Work request
What is the number of lines in this listing that include "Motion"? Answer with that number only.
----
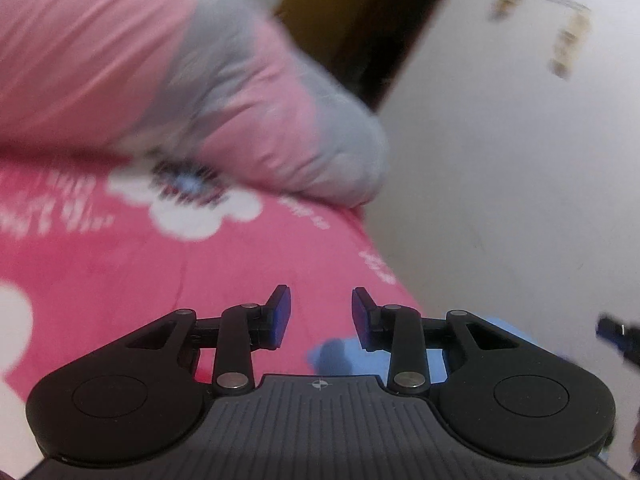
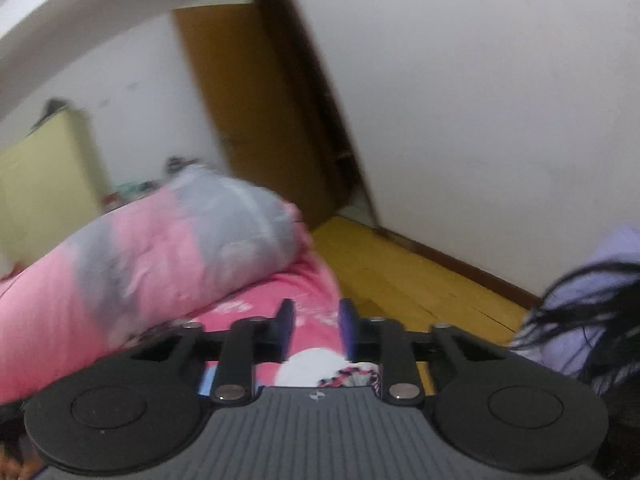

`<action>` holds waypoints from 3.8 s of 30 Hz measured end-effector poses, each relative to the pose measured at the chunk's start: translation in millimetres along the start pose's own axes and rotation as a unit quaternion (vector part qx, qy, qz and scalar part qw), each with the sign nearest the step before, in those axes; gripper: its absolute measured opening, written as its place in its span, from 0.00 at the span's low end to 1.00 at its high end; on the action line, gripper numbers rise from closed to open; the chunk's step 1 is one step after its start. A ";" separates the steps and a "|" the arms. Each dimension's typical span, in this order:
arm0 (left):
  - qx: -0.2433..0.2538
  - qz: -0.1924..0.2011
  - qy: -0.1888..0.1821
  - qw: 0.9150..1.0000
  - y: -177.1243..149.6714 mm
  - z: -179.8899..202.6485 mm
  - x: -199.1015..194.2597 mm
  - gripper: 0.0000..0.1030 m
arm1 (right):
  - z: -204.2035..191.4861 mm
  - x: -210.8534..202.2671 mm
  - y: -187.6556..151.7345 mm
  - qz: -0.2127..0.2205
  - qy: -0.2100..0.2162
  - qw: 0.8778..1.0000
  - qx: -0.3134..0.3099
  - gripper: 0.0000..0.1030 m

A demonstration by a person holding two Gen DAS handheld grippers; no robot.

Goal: Fold clothes

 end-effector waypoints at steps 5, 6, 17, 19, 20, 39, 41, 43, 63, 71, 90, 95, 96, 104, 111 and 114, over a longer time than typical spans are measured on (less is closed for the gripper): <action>0.119 -0.032 -0.035 0.992 -19.5 61.4 3.6 0.32 | -48.0 21.8 -21.4 -0.084 0.070 0.989 -0.101 0.16; 0.134 -0.041 -0.031 0.990 -25.0 69.1 9.2 0.32 | -53.4 30.5 -28.1 -0.103 0.074 0.986 -0.107 0.15; 0.126 -0.046 0.005 0.991 -31.5 57.7 -9.2 0.32 | 76.0 -38.8 -60.9 -0.075 -0.048 0.977 0.194 0.15; 0.165 -0.036 -0.013 0.986 -36.5 68.5 -36.3 0.32 | 77.5 -63.9 -72.0 -0.065 -0.019 0.971 0.229 0.15; 0.188 -0.031 -0.026 0.981 -40.6 75.7 -52.4 0.32 | 76.1 -75.9 -78.1 -0.062 -0.006 0.969 0.239 0.17; 0.505 -0.033 -0.118 0.854 -197.8 162.2 -172.4 0.38 | 54.0 -78.3 -129.4 -0.113 0.039 0.949 0.293 0.39; 0.522 -0.026 -0.114 0.845 -204.0 160.3 -174.0 0.37 | 52.4 -82.1 -128.4 -0.103 0.032 0.952 0.286 0.36; 0.536 -0.018 -0.113 0.837 -208.0 159.9 -173.5 0.35 | 54.0 -83.6 -127.5 -0.097 0.035 0.952 0.289 0.33; 0.517 -0.002 -0.129 0.846 -202.8 149.0 -176.8 0.00 | 45.0 -104.1 -146.7 -0.044 0.031 0.957 0.284 0.02; 0.498 -0.035 -0.141 0.855 -200.1 143.3 -172.8 0.00 | 53.0 -100.2 -157.4 -0.062 0.028 0.952 0.297 0.04; 0.246 -0.062 -0.115 0.960 -132.0 137.4 -94.5 0.14 | -97.9 -22.6 -40.9 -0.062 0.029 0.995 -0.066 0.14; 0.235 -0.067 -0.109 0.964 -137.4 135.3 -89.5 0.15 | -126.4 73.3 -31.7 -0.125 0.004 0.983 -0.134 0.14; 0.234 -0.069 -0.107 0.964 -136.8 135.7 -90.4 0.15 | -125.9 88.7 -31.7 -0.134 -0.007 0.981 -0.142 0.14; 0.232 -0.078 -0.088 0.966 -134.4 138.9 -91.2 0.16 | -85.3 150.4 -39.8 -0.166 -0.125 0.973 -0.095 0.11; 0.212 -0.087 -0.075 0.970 -134.2 140.3 -93.5 0.16 | -80.1 107.0 -25.6 -0.100 -0.056 0.993 -0.016 0.12; 0.207 -0.092 -0.072 0.971 -132.7 139.9 -93.5 0.16 | -75.7 95.5 -29.2 -0.118 -0.111 0.987 -0.011 0.13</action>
Point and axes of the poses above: each gripper's, at about its wrist camera, not at the fingertips, and x roughly the way its jaws point, z to its right, y to its top, the point moved 2 cm from there along x, roughly the way its jaws point, and after that the axes turned 4 degrees about -z, right-handed, at the moved point
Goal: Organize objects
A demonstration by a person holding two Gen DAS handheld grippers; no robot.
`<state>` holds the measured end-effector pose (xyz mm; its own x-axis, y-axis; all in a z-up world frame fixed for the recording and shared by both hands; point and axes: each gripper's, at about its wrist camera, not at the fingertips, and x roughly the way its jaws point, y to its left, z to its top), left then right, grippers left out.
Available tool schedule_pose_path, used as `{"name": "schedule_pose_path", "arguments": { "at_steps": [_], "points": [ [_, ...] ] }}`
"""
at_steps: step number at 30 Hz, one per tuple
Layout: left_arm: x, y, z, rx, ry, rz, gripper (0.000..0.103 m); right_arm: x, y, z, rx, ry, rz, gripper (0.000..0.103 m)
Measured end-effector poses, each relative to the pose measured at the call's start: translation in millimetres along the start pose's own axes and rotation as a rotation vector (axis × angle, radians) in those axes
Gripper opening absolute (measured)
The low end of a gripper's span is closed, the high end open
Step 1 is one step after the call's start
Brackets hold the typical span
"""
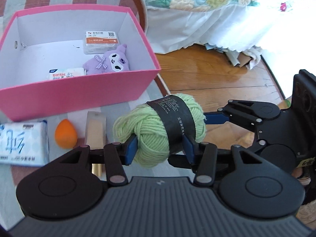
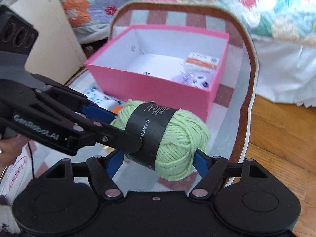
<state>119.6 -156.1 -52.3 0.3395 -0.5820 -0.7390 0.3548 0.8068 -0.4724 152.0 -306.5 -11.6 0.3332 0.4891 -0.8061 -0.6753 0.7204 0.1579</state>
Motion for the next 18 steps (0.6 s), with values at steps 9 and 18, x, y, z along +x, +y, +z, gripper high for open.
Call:
{"name": "schedule_pose_path", "arguments": {
  "at_steps": [9,18],
  "points": [
    [-80.9,-14.2,-18.5,0.004,-0.111,-0.002,0.047,-58.1,60.6,10.3,-0.107,-0.06,-0.045,0.083],
    [-127.8,-19.5,21.5,0.065,-0.098,0.134,0.047,-72.2,98.7,48.1,-0.171,-0.141,-0.096,0.083]
  ]
}}
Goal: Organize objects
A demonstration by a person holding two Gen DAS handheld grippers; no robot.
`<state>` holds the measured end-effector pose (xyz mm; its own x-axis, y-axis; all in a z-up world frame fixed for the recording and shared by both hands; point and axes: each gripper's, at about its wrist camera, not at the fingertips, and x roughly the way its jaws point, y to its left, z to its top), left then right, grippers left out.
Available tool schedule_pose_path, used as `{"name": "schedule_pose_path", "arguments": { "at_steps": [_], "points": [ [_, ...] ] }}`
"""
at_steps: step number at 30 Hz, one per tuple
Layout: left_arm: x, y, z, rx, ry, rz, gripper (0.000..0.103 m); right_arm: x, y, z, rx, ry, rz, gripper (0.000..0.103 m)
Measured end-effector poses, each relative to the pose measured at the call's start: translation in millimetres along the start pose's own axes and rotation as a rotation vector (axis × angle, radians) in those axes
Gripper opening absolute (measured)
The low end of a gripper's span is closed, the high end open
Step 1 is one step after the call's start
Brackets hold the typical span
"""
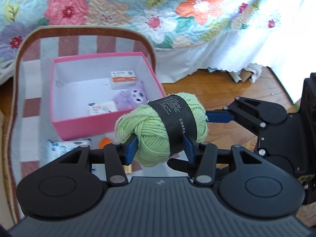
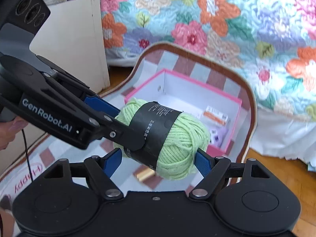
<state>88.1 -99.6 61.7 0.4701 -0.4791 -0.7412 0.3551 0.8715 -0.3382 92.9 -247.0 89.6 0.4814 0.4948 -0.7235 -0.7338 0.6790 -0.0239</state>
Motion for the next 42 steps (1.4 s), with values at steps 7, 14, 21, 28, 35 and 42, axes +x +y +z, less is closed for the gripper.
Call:
{"name": "schedule_pose_path", "arguments": {
  "at_steps": [7,14,21,28,35,42],
  "points": [
    [-12.2,25.0,53.4,-0.008,-0.004,0.082,0.047,5.5,-1.1,45.4,0.021,-0.047,0.036,0.083],
    [12.9,55.3,84.6,-0.124,-0.039,0.004,0.046,34.9,-19.3,77.5,0.095,-0.073,0.163,0.081],
    [45.8,88.7,60.6,-0.163,0.025,0.106,0.046,76.4,-54.0,46.4,0.253,0.047,0.187,0.08],
    [50.0,138.4,-12.2,-0.262,0.084,0.208,0.048,91.8,-38.8,-0.2,0.305,0.125,0.245,0.08],
    [10.9,172.7,-86.2,-0.376,0.12,0.266,0.048,113.0,18.1,-20.2,0.2,0.191,0.344,0.08],
    [-23.7,172.6,-115.4,-0.436,0.068,0.245,0.049,104.5,68.5,-2.4,-0.059,0.131,0.357,0.08]
  ]
}}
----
Result for this exercise
2